Falsi sms sulla Tari, è una truffa. L’allarme del Comune di Como ai cittadini

Attenzione ai falsi sms sulla Tari. A Como sono decine le segnalazioni arrivate negli ultimi giorni, tutte relative a messaggi truffaldini che simulano comunicazioni ufficiali del Comune e chiedono di regolarizzare presunti pagamenti in sospeso della tassa rifiuti. L’obiettivo dei truffatori è sottrarre dati personali e bancari. Il Comune di Como ha diffuso un comunicato per mettere in guardia la popolazione, precisando di non aver mai inviato quelle comunicazioni.

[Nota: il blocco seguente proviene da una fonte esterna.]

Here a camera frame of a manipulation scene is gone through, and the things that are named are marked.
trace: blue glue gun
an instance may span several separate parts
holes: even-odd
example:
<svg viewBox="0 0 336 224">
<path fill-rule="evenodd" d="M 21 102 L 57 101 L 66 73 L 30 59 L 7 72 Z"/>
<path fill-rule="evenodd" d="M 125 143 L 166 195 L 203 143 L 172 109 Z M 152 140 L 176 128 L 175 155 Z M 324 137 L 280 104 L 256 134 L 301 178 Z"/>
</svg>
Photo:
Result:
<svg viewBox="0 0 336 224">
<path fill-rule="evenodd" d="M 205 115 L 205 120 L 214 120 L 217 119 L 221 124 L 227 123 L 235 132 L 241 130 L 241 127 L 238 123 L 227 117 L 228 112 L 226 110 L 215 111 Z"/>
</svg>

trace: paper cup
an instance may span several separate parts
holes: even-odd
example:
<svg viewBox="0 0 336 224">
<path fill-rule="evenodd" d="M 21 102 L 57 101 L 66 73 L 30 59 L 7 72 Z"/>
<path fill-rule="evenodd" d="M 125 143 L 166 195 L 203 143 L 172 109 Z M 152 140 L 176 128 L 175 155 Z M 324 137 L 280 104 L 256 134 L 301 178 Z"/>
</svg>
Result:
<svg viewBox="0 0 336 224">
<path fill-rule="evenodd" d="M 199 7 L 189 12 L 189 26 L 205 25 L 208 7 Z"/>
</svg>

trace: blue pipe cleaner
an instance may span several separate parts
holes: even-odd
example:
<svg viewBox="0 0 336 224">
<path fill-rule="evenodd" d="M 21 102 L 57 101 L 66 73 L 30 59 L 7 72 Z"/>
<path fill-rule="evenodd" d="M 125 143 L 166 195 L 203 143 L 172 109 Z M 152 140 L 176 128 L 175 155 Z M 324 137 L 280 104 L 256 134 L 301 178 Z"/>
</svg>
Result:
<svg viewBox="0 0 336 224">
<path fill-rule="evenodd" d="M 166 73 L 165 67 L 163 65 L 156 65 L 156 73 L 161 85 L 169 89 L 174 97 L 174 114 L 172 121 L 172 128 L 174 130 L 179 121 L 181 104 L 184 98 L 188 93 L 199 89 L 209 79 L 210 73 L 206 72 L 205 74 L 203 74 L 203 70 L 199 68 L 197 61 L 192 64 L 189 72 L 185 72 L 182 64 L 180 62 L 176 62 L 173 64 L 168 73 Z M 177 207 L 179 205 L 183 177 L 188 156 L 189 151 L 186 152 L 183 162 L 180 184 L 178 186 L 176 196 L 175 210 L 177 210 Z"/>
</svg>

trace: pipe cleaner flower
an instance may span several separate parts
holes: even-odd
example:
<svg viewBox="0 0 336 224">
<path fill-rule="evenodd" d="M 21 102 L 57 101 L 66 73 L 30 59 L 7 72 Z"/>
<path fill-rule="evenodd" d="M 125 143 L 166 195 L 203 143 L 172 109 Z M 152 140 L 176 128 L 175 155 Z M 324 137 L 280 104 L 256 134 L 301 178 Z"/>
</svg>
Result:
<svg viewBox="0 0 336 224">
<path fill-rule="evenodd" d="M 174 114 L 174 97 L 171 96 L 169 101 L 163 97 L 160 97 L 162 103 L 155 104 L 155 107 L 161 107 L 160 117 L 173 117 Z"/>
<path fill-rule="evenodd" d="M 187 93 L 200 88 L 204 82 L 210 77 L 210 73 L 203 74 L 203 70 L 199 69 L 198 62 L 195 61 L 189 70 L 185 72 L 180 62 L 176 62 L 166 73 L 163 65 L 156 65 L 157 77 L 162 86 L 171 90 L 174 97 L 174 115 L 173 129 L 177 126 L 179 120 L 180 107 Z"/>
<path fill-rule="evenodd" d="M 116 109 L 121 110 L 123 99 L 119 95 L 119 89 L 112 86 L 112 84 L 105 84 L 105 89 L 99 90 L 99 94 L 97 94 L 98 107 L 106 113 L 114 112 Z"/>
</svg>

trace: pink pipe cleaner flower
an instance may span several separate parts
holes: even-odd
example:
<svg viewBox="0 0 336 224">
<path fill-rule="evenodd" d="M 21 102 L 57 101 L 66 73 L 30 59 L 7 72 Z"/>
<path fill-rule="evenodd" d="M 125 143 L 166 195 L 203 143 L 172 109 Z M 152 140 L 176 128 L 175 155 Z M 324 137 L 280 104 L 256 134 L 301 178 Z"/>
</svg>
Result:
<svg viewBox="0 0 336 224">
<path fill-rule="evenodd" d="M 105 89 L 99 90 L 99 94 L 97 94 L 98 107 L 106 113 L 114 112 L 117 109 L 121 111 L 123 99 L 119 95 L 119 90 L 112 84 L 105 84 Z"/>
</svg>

I testi dei messaggi incriminati fanno leva sull’urgenza: “La posizione Tari risulta irregolare; è richiesto un suo tempestivo contatto per evitare aggravamenti”, si legge in uno di essi. Palazzo Cernezzi ricorda che l’amministrazione non utilizza sms per richiedere pagamenti o dati sensibili, e che tutte le comunicazioni ufficiali avvengono esclusivamente tramite posta, avvisi istituzionali o sportelli. L’invito ai cittadini è di non cliccare sui link, non fornire informazioni personali e segnalare gli episodi sospetti alle autorità competenti.